Recorded information -
════════════════════

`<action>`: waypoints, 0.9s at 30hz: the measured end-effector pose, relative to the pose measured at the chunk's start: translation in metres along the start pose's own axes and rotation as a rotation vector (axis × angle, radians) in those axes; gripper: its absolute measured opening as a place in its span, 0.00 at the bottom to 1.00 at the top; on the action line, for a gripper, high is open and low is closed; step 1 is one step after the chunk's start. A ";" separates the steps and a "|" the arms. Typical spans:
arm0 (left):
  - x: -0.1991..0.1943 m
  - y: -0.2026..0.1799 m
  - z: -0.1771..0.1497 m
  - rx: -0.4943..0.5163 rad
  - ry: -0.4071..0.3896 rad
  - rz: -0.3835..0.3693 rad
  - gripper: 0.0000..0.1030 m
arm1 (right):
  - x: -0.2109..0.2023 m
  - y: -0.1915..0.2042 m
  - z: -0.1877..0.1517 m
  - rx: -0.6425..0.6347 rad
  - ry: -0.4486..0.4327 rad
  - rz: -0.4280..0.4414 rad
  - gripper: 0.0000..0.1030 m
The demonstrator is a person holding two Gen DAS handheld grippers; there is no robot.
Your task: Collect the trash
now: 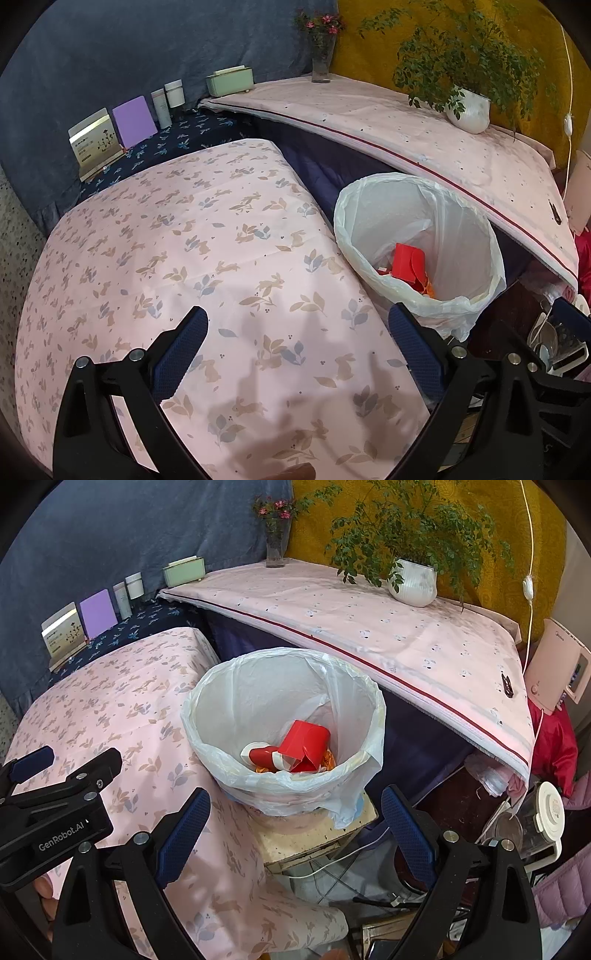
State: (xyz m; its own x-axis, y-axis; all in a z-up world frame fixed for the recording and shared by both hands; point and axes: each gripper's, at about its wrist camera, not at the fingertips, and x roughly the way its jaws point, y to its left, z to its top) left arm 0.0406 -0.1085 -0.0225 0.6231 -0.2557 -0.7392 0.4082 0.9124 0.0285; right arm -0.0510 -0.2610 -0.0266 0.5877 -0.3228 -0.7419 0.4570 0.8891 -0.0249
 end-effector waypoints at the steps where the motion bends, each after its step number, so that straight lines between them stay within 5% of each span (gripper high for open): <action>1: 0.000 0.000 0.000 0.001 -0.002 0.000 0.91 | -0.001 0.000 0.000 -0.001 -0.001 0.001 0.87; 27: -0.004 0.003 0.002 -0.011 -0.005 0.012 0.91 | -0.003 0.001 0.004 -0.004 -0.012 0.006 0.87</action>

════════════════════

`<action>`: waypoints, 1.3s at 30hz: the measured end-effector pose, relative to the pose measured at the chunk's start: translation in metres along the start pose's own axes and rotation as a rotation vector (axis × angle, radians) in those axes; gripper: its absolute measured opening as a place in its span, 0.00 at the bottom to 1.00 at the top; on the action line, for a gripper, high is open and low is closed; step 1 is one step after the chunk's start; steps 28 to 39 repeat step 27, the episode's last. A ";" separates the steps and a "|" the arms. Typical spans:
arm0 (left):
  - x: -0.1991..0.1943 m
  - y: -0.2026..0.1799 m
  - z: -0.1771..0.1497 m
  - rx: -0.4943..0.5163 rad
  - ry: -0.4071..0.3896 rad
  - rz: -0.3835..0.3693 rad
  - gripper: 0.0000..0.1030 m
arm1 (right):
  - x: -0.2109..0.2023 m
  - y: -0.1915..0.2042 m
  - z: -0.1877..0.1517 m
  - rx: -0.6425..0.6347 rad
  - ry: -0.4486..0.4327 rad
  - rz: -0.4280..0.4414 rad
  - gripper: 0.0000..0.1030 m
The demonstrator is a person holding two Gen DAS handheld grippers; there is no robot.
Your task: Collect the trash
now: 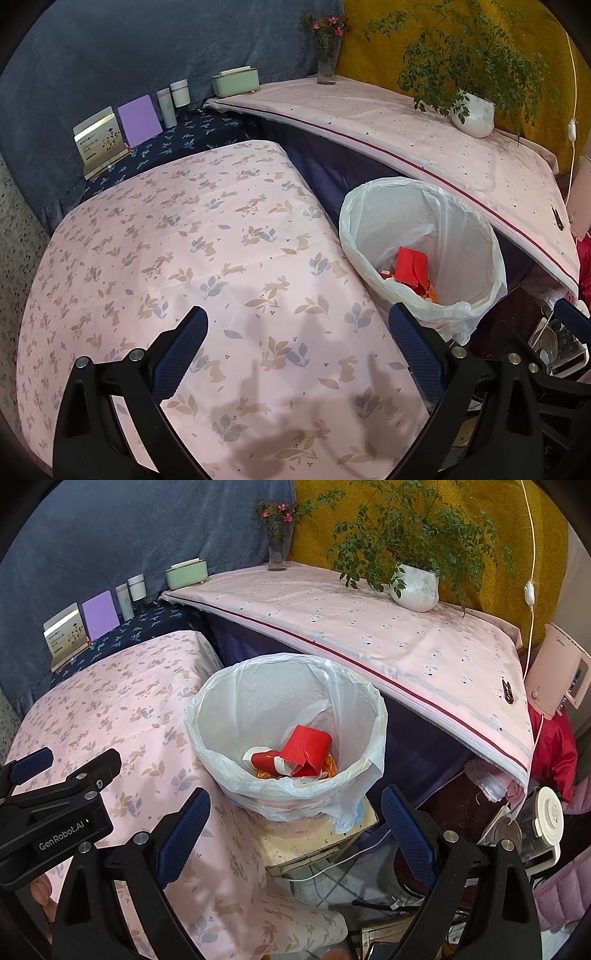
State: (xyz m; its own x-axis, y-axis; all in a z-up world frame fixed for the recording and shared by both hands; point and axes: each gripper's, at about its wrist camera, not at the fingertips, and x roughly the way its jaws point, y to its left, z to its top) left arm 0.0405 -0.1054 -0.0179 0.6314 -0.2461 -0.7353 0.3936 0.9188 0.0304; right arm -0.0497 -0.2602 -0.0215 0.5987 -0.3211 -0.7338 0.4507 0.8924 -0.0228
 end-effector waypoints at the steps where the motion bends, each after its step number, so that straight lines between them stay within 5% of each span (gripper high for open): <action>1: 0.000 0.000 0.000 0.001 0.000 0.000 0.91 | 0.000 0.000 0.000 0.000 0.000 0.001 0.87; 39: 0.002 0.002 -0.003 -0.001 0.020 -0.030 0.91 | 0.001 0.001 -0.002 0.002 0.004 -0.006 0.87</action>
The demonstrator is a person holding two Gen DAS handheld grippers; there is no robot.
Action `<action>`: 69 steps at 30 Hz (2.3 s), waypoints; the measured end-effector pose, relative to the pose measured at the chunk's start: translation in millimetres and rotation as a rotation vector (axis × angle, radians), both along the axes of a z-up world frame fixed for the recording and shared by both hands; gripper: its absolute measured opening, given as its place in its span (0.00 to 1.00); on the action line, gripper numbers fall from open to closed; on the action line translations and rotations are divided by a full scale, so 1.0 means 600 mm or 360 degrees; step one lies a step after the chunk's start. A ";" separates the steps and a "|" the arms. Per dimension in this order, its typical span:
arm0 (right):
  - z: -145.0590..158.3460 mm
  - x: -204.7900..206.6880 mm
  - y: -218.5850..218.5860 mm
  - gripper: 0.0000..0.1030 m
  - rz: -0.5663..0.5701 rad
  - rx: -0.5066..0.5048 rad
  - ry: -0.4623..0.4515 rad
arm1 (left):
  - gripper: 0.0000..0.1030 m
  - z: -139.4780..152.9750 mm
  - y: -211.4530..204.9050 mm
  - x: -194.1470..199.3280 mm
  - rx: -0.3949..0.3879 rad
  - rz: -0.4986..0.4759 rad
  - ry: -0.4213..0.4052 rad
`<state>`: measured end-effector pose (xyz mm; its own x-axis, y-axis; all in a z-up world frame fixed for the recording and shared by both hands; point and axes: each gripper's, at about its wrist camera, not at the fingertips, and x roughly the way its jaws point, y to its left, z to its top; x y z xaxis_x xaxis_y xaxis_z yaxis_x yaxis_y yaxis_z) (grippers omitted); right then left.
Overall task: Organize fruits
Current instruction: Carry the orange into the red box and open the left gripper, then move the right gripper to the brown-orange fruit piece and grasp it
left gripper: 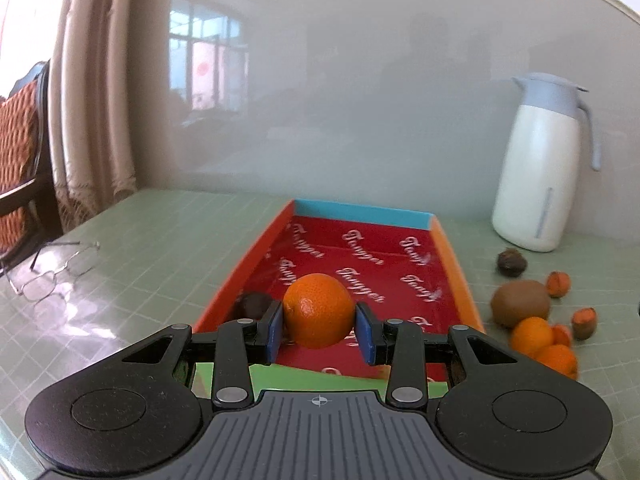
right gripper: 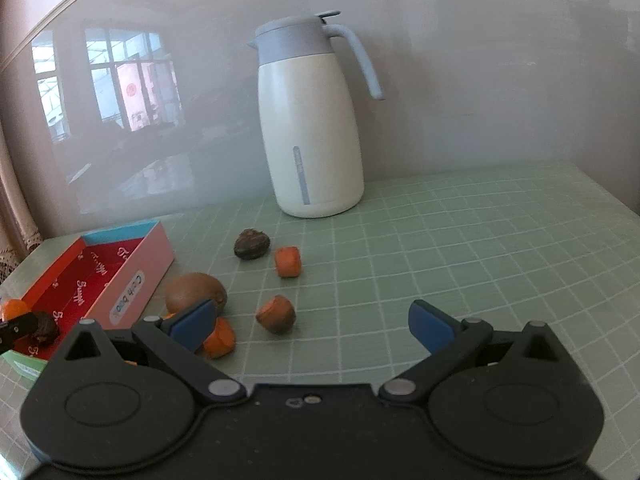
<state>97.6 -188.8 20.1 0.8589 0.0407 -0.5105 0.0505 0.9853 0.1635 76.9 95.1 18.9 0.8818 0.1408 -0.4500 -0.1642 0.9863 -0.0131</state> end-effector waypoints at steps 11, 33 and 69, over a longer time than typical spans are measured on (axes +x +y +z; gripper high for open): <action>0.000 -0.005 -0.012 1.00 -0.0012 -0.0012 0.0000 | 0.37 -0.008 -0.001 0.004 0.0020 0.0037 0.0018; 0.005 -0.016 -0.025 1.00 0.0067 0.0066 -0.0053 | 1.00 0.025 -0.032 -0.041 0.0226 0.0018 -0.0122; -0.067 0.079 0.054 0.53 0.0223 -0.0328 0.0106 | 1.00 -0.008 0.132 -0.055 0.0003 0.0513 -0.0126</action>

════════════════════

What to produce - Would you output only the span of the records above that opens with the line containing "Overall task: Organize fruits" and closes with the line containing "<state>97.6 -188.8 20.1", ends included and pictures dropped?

Response -
Overall task: Organize fruits
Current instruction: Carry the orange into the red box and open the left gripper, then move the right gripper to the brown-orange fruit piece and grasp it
left gripper: 
right gripper: 
<state>97.6 -188.8 20.1 0.8589 0.0407 -0.5105 0.0505 0.9853 0.1635 76.9 95.1 18.9 0.8818 0.1408 -0.4500 -0.1642 0.9863 -0.0131</state> end-effector waypoints at steps 11, 33 and 69, over a longer time than typical spans are measured on (axes +x +y +z; gripper high for open): <action>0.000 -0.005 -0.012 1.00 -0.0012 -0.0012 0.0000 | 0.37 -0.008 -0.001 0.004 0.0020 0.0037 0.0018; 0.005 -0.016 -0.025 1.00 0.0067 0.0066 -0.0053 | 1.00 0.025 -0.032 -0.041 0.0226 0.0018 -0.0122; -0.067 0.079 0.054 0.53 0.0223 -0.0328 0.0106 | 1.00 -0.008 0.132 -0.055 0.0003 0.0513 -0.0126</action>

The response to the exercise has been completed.